In seeming harmony with this currying of favour, Najib has also bowed towards supporting increasing extremism and intolerance over religious matters in Malaysia, promoting the ‘Islamic State’ agenda of the Saudi-educated leader of the Islamic party PAS, which was perhaps supposed to bring Malaysia in line with the Middle East, but has destabilised relations between communities in his own multi-cultural South East Asian country.
Now, however, the power in Saudi is a young Prince, who says he wants a corruption clean up and to modernise the Kingdom. Even if that means turning on members of his all-powerful Royal Family, once considered so ‘untouchable’.
The Prince, who has effectively taken over all his father’s powers, has also made clear he wants to ‘return his country to moderate Islam’ and to encourage tolerance and openess towards other faiths that will encourage outside investors, as Saudi looks forward to a future where the world no longer relies on its petroleum deposits.
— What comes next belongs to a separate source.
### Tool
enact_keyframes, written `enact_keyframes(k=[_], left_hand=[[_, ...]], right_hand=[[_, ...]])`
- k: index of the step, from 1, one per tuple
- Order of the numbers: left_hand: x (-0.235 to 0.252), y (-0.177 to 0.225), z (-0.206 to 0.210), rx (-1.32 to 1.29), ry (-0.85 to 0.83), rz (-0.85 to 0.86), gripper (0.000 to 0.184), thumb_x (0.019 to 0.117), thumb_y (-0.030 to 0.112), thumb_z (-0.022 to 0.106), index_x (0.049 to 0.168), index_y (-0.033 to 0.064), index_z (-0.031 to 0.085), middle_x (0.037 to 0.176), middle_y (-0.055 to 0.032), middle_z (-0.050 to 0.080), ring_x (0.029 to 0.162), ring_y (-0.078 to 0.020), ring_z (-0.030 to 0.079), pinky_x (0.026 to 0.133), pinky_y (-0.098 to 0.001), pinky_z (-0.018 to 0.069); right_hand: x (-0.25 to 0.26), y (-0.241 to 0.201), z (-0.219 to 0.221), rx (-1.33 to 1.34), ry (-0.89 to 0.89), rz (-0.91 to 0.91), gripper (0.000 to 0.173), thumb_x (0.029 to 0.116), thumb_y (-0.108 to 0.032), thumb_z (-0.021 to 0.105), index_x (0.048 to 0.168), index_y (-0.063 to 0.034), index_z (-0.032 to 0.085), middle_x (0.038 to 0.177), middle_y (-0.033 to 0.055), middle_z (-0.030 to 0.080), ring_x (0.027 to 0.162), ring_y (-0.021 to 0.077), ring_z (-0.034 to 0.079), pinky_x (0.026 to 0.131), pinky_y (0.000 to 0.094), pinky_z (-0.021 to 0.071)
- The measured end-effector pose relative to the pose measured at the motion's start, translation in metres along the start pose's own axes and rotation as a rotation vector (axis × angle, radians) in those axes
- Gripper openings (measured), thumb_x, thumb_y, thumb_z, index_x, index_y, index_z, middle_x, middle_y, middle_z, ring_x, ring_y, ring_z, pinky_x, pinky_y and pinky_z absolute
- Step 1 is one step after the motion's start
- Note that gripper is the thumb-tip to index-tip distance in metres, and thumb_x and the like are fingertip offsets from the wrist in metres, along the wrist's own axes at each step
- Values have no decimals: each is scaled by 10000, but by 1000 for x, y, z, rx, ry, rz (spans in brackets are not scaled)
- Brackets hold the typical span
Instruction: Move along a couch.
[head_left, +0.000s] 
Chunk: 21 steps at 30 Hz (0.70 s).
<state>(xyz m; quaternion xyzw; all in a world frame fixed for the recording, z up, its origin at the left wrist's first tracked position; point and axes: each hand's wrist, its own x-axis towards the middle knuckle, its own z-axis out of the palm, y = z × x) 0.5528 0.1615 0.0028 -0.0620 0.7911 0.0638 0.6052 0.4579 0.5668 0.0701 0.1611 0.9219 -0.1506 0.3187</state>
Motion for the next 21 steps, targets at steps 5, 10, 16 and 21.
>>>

So, the question is, where does this leave Najib and the tacit understanding that all his money was a nice gift from the previous King and his son Prince Turki, now arrested on corruption charges? What will those charges be?
Also, where does the new look Saudi Arabia leave Najib’s growing pact with the old-school Muslim supremacist, Hadi Awang of PAS, who wants to introduce Hudud Law and an ‘Islamic state’ into Malaysia?
This is not the only foreign corruption case that 1MDB’s erswhile partners at PetroSaudi are facing. There is a developing court case in Venezuela, which is proving very embarrassing indeed and also proving that every word that Sarawak Report has written about the concerns over corrupt conduct over the company’s 1MDB financed investments in Venezuela are founded on fact.
A recent article in the Venezuelan press details that court proceedings have now implicated the fugitive former head of the state oil company and six senior executives in a corrupt contract that was effectively bought by up front cash introduced by PetroSaudi from 1MDB. In return these officials lumbered their own country with an outrageous agreement that guaranteed PetroSaudi vast returns on their paltry investment, which has now ceased to produce any oil at all.
PetroSaudi has been suing Venezuela to honour that dodgy contract, which is an issue that is separately still going through the London courts. The person who supported that contract and who provided the front required by PetroSaudi, which was posing to Venezuela as a Saudi state linked company, was Prince Turki. He had performed a similar role in giving status and a sense of official Saudi backing from his father, the then King, at the launching of his company’s joint venture with 1MDB. This was his opening letter to the Venezuelan authorities, which had been dictated by his partner Tarek Obaid:
Malaysians, including Najib, must now wait with interest to see what information comes out of Saudi, now that his key ally has been hauled up on charges.